»»

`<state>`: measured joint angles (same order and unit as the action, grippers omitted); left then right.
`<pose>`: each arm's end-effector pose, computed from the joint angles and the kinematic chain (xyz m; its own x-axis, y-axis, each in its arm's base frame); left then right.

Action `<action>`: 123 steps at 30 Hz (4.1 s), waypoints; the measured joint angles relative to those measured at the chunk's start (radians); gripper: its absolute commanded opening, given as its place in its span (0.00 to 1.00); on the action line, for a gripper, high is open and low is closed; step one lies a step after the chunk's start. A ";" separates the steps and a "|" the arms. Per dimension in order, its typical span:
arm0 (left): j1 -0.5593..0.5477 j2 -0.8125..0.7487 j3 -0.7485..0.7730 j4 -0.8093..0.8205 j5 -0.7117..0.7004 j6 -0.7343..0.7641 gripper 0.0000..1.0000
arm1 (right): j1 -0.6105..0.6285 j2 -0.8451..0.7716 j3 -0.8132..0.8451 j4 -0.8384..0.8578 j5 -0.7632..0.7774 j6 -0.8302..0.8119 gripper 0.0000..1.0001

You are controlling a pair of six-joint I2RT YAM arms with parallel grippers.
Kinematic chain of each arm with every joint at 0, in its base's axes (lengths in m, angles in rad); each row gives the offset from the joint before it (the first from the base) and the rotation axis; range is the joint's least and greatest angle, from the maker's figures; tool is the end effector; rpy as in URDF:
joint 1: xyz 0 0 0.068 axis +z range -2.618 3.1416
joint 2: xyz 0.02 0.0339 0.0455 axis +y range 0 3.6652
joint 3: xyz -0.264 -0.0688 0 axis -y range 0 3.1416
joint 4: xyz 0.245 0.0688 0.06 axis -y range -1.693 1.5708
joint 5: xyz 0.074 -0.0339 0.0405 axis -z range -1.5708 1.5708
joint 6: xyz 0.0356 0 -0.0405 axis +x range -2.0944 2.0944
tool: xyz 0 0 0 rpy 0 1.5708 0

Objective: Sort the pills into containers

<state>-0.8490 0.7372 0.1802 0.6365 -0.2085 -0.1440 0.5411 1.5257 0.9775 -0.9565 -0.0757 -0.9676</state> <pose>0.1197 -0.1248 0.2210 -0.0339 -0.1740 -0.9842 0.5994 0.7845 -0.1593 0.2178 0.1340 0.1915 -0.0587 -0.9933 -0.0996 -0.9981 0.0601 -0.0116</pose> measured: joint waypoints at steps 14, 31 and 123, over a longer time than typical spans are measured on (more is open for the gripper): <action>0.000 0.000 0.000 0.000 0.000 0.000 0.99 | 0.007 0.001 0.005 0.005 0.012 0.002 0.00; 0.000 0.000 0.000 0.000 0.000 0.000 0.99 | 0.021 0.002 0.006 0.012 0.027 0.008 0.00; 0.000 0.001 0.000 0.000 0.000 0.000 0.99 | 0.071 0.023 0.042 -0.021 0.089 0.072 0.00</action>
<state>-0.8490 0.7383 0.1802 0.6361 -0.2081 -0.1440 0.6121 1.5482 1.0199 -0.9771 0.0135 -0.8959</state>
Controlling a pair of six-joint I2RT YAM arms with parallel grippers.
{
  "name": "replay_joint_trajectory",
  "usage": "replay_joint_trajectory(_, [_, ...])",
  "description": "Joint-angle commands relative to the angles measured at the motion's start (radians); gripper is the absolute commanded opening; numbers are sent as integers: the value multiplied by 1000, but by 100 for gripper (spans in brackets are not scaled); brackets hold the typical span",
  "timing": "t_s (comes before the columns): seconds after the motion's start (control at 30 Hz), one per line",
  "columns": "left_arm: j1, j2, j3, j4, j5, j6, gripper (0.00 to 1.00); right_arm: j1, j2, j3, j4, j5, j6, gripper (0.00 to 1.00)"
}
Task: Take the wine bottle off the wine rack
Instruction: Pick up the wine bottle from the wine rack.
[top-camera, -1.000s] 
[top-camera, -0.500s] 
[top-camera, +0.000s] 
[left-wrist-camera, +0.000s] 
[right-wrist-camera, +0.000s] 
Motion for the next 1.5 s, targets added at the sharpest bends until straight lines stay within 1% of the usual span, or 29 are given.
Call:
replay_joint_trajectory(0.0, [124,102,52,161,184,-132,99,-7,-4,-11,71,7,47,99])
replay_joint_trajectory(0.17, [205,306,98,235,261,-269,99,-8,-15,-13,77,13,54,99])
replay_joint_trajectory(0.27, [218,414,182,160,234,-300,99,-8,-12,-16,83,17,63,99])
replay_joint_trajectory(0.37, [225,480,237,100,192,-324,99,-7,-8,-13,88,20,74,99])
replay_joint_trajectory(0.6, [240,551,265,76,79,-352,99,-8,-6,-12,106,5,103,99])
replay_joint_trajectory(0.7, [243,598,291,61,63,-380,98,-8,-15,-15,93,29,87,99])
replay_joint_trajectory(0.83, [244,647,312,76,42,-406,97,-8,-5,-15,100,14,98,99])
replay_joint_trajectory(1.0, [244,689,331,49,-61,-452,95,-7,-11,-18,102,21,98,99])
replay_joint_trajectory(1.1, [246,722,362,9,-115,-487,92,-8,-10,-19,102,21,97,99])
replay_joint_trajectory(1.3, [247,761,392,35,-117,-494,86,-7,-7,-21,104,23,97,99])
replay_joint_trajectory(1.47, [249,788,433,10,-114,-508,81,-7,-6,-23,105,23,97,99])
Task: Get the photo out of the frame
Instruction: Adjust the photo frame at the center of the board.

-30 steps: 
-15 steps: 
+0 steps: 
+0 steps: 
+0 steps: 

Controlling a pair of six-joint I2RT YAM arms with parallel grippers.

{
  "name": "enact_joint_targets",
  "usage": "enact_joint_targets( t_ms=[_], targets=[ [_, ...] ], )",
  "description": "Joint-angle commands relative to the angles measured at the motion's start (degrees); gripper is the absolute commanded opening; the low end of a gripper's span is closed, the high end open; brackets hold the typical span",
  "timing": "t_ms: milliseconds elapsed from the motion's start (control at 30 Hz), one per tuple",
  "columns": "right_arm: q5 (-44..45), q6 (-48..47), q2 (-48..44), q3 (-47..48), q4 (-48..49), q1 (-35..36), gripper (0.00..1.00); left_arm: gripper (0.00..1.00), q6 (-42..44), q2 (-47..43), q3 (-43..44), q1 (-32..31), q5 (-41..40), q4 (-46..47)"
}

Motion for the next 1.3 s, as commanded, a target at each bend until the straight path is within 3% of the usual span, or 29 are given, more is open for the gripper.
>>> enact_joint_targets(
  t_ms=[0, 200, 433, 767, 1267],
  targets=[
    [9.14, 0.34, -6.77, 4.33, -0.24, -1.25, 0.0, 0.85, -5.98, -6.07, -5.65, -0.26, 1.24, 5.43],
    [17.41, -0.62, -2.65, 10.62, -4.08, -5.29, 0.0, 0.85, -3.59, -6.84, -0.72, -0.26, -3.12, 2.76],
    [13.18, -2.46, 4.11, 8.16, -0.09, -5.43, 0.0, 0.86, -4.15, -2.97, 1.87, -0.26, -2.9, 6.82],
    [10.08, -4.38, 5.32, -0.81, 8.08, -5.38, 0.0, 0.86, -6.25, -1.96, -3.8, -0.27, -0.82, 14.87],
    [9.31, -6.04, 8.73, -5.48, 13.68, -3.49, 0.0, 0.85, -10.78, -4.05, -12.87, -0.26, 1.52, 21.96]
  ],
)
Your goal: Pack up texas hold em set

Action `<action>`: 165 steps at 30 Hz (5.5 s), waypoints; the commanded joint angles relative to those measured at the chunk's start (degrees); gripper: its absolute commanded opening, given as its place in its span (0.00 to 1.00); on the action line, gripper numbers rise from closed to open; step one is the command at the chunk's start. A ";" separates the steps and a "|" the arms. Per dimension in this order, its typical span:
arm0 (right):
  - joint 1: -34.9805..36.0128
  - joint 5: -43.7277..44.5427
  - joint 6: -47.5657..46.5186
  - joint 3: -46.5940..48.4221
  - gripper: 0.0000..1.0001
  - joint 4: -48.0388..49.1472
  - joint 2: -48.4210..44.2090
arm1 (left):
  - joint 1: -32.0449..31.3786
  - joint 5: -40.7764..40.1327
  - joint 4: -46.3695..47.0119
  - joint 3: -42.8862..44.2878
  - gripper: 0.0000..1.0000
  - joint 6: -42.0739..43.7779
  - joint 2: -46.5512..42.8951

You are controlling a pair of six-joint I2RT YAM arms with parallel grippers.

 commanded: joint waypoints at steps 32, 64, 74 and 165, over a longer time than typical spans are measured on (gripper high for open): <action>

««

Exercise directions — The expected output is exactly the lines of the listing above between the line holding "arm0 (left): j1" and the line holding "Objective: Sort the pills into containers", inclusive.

Answer space —
arm0 (left): j1 -0.5593..0.5477 j2 -0.8125..0.7487 j3 -0.7485..0.7730 j4 -0.8093..0.8205 j5 -0.7117..0.7004 j6 -0.7343..0.7641 gripper 0.0000..1.0000
arm1 (right): j1 -0.6105..0.6285 j2 -0.8451..0.7716 j3 -0.8132..0.8451 j4 -0.8384..0.8578 j5 -0.7632..0.7774 j6 -0.8302..0.8119 gripper 0.0000..1.0001

You are controlling a pair of six-joint I2RT YAM arms with parallel grippers.
Kinematic chain of each arm with every joint at 0, in its base's axes (lengths in m, angles in rad); each row gives the offset from the joint before it (the first from the base) and the rotation axis; range is the joint's least and greatest angle, from the maker's figures; tool is the end effector; rpy as in URDF:
joint 1: xyz 0 0 0.068 axis +z range -2.618 3.1416
joint 2: xyz 0.02 0.0339 0.0455 axis +y range 0 3.6652
joint 3: xyz -0.264 -0.0688 0 axis -y range 0 3.1416
joint 4: xyz 0.245 0.0688 0.06 axis -y range -1.693 1.5708
joint 5: xyz 0.074 -0.0339 0.0405 axis -z range -1.5708 1.5708
joint 6: xyz 0.0356 0 -0.0405 axis +x range -2.0944 2.0944
tool: xyz 0 0 0 rpy 0 1.5708 0

Objective: Sort the pills into containers

No part of the exercise remains unanswered.